## Problem
Search the records for the word "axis" and copy each line in which it appears.

## Records to process
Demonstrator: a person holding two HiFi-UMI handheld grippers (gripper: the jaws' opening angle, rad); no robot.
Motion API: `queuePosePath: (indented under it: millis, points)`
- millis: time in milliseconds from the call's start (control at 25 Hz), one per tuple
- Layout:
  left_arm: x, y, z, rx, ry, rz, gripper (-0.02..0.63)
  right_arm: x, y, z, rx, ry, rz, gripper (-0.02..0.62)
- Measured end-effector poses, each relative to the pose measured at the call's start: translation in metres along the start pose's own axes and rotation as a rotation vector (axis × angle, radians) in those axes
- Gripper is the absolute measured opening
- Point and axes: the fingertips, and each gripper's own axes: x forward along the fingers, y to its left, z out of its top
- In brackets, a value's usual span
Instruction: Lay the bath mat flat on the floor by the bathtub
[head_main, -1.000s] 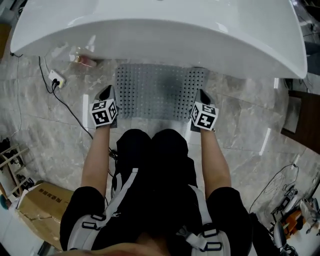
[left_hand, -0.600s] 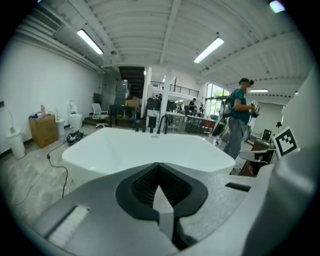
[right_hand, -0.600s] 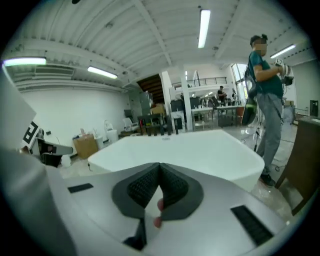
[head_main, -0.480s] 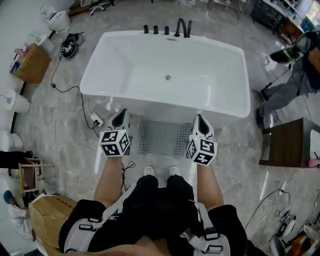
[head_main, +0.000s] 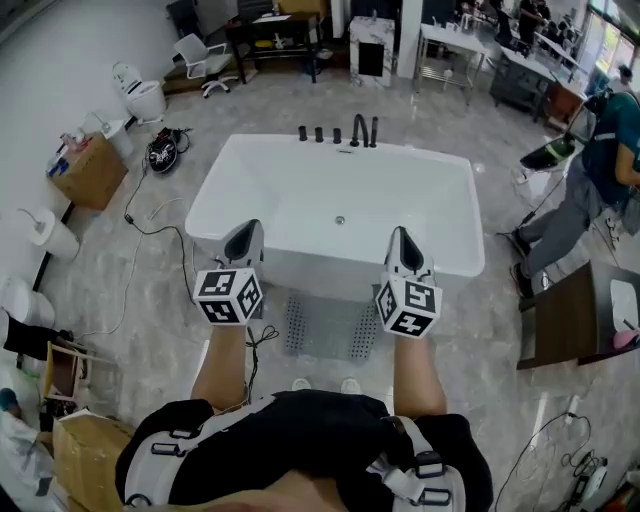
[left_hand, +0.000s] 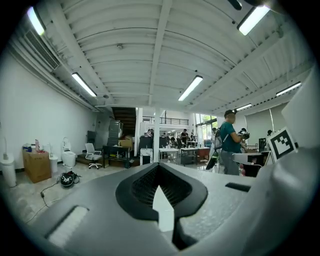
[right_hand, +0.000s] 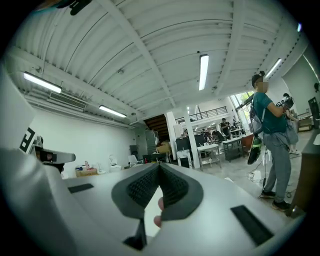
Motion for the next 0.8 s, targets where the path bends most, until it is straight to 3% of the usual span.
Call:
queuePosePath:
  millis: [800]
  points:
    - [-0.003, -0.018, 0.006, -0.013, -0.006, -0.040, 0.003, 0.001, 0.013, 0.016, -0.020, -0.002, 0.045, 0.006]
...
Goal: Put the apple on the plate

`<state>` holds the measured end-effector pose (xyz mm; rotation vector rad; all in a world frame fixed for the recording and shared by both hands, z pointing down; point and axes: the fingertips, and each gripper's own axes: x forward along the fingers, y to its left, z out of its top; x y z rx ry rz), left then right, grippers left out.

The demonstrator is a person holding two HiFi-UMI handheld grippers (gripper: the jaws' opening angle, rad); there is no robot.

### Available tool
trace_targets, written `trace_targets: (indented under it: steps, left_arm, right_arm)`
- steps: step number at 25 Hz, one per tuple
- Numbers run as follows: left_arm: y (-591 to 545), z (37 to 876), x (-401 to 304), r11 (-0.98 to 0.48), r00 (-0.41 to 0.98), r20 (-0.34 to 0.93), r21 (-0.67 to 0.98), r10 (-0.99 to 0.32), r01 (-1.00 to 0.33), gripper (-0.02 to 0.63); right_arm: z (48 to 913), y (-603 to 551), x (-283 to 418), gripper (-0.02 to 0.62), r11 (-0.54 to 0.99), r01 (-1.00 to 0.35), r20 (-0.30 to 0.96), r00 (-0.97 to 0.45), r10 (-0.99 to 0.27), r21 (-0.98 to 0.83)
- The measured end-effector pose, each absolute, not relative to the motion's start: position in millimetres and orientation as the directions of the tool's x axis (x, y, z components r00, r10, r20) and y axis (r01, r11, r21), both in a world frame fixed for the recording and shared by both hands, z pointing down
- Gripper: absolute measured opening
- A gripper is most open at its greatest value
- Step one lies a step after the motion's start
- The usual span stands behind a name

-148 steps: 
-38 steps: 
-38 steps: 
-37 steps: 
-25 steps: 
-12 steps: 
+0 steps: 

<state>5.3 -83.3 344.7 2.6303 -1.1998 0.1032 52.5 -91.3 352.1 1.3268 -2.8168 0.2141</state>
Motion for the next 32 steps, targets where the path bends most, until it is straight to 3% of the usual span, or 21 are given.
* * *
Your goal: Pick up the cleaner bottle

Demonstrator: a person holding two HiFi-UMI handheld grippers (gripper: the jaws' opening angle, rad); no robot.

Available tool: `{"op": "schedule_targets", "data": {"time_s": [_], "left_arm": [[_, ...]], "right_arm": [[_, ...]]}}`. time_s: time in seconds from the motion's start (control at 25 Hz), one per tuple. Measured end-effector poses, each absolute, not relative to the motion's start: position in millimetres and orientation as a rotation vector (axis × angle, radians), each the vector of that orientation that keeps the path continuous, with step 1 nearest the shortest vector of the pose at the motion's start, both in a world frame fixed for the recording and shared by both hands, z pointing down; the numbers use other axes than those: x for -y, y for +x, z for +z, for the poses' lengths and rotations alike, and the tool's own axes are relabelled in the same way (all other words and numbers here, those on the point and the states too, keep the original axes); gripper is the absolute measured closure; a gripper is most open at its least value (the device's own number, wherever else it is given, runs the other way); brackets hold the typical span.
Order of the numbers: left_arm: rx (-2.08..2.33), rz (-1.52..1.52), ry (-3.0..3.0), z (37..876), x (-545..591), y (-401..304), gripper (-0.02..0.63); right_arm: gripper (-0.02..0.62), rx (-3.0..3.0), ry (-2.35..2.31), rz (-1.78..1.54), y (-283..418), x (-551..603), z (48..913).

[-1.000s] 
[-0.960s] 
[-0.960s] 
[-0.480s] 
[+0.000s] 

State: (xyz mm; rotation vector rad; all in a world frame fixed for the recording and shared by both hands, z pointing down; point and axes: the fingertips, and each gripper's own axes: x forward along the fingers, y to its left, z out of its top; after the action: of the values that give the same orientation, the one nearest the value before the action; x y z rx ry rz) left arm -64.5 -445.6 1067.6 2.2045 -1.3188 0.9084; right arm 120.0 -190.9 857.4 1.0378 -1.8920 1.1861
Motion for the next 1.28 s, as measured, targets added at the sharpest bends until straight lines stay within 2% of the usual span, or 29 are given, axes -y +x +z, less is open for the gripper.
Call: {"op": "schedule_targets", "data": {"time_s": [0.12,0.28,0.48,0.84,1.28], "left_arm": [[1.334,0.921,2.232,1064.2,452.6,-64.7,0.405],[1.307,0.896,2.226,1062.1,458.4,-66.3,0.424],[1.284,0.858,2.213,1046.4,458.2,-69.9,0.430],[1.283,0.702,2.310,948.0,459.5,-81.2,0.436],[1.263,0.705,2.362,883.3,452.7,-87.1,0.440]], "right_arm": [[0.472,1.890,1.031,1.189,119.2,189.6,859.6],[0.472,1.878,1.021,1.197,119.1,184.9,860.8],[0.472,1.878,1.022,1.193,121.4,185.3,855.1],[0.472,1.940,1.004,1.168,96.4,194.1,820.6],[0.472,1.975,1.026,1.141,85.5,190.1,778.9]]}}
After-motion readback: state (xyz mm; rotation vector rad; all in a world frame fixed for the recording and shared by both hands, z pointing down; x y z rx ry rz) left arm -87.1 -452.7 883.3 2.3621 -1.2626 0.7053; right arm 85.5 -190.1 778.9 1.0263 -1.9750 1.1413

## Exercise output
- Measured end-effector poses, each relative to the pose measured at the call's start: translation in metres along the start pose's own axes and rotation as a rotation vector (axis × angle, radians) in those axes
- The measured end-effector pose, each absolute, not relative to the motion's start: position in millimetres and orientation as the directions of the tool's x axis (x, y, z components r00, r10, r20) and y axis (r01, r11, r21), both in a world frame fixed for the recording and shared by both hands, z pointing down
Available tool: `{"op": "schedule_targets", "data": {"time_s": [_], "left_arm": [[_, ...]], "right_arm": [[_, ...]]}}`. time_s: time in seconds from the motion's start (control at 25 Hz), one per tuple. Measured end-effector poses, each absolute, not relative to the motion's start: position in millimetres and orientation as a rotation vector (axis × angle, radians), each the vector of that orientation that keeps the path continuous, with step 1 nearest the shortest vector of the pose at the motion's start, both in a world frame fixed for the recording and shared by both hands, z pointing down; the numbers use other axes than those: x for -y, y for +x, z for +z, for the poses' lengths and rotations alike, and the tool's own axes are relabelled in the same way (all other words and numbers here, those on the point and the states too, keep the original axes); gripper is the absolute measured closure; a gripper is most open at its least value (the device's own number, wherever else it is given, runs the other way); brackets hold the typical span.

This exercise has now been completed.